Saron Simulator dimainkan layaknya gamelan biasa, namun dengan bentuk yang lebih ringkas dan modern. Tak berhenti di saron, Dewis dan siswa-siswanya terus berinovasi mengembangkan aplikasi ini untuk mencakup instrumen gamelan lainnya, seperti peking, bonang, jengglong, gong, dan kempul.
Kreativitas Dewis dalam memadukan teknologi dan budaya tak terhenti di situ. Ia bahkan mengembangkan instrumen gamelan elektronik yang lebih interaktif, yang bisa dimainkan dengan gerakan tubuh, misalnya dengan menyentuh hidung!
Penghargaan dan Pengakuan

Dedikasi dan inovasinya ini membawa Dewis meraih berbagai penghargaan, salah satunya SATU Indonesia Award 2016 dari PT Astra International Tbk. Penghargaan ini merupakan bukti nyata bahwa semangat Dewis dalam memajukan pendidikan dan melestarikan budaya telah diakui dan diapresiasi. Ia juga mendapatkan penghargaan lainnya, seperti Indonesia ICT Awards (Inaicta) 2014 dan Merit Award Asia Pacific ICT Alliance (Apicta) Awards 2014.
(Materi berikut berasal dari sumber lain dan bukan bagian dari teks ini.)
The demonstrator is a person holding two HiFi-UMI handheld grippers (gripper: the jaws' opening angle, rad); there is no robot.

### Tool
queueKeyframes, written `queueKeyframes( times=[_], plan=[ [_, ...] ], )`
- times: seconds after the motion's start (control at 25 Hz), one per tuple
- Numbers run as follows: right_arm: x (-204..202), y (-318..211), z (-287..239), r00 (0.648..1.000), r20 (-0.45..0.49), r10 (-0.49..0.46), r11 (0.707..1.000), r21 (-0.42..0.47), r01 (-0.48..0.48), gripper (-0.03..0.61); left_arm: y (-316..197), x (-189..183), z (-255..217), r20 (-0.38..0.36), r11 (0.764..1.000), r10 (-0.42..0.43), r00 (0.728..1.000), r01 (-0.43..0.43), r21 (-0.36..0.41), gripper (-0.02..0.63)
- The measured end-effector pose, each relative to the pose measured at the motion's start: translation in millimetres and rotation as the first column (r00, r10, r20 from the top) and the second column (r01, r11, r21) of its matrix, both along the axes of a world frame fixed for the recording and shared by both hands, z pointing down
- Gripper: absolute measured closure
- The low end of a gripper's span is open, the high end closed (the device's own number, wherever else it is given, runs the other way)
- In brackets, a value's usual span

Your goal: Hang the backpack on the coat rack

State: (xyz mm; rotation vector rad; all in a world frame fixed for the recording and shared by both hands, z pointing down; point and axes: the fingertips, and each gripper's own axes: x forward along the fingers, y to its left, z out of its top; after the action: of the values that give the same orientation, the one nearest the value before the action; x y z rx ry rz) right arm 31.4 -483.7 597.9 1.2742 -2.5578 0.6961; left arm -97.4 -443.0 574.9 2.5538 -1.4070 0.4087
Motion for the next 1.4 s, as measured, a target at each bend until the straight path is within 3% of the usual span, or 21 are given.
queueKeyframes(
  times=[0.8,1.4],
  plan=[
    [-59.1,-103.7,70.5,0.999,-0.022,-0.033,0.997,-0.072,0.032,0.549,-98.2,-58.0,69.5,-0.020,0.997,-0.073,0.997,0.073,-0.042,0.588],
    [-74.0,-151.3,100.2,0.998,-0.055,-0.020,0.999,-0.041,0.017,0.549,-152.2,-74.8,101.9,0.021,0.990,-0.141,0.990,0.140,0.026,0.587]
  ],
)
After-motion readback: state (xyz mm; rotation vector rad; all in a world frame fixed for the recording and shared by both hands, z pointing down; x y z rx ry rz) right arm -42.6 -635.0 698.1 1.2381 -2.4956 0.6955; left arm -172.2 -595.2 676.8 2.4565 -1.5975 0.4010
Mewujudkan Mimpi Pendidikan yang Merata
Dewis memiliki mimpi besar untuk membangun model pendidikan ICT yang terdesentralisasi dan terlokalisasi, sehingga dapat menciptakan akses bagi generasi muda ke dalam dunia digital, khususnya di daerah terpencil. Ia ingin agar semua anak di Indonesia memiliki kesempatan yang sama untuk belajar dan mengembangkan potensi mereka di era digital.
Inspirasi bagi Negeri
Kisah Dewis Akbar menginspirasi saya, dan mungkin juga banyak orang. Ia menunjukkan bahwa inovasi bisa lahir dari mana saja, bahkan dari sebuah desa kecil di Garut. Ia juga membuktikan bahwa teknologi dan budaya bisa berjalan beriringan, saling melengkapi, dan menghasilkan sesuatu yang luar biasa.
Dewis Akbar adalah sosok penggerak, inovator, dan pelestari budaya. Ia adalah contoh nyata bagaimana seorang individu bisa membuat perbedaan dan memberi dampak positif bagi masyarakat dan negeri. Salut untuk Dewis Akbar dan perjalanannya! Semoga kisahnya bisa menginspirasi lebih banyak lagi anak muda, khususnya mereka yang tumbuh di desa, menimba ilmu di kota, dan kemudian kembali untuk membangun daerah asalnya.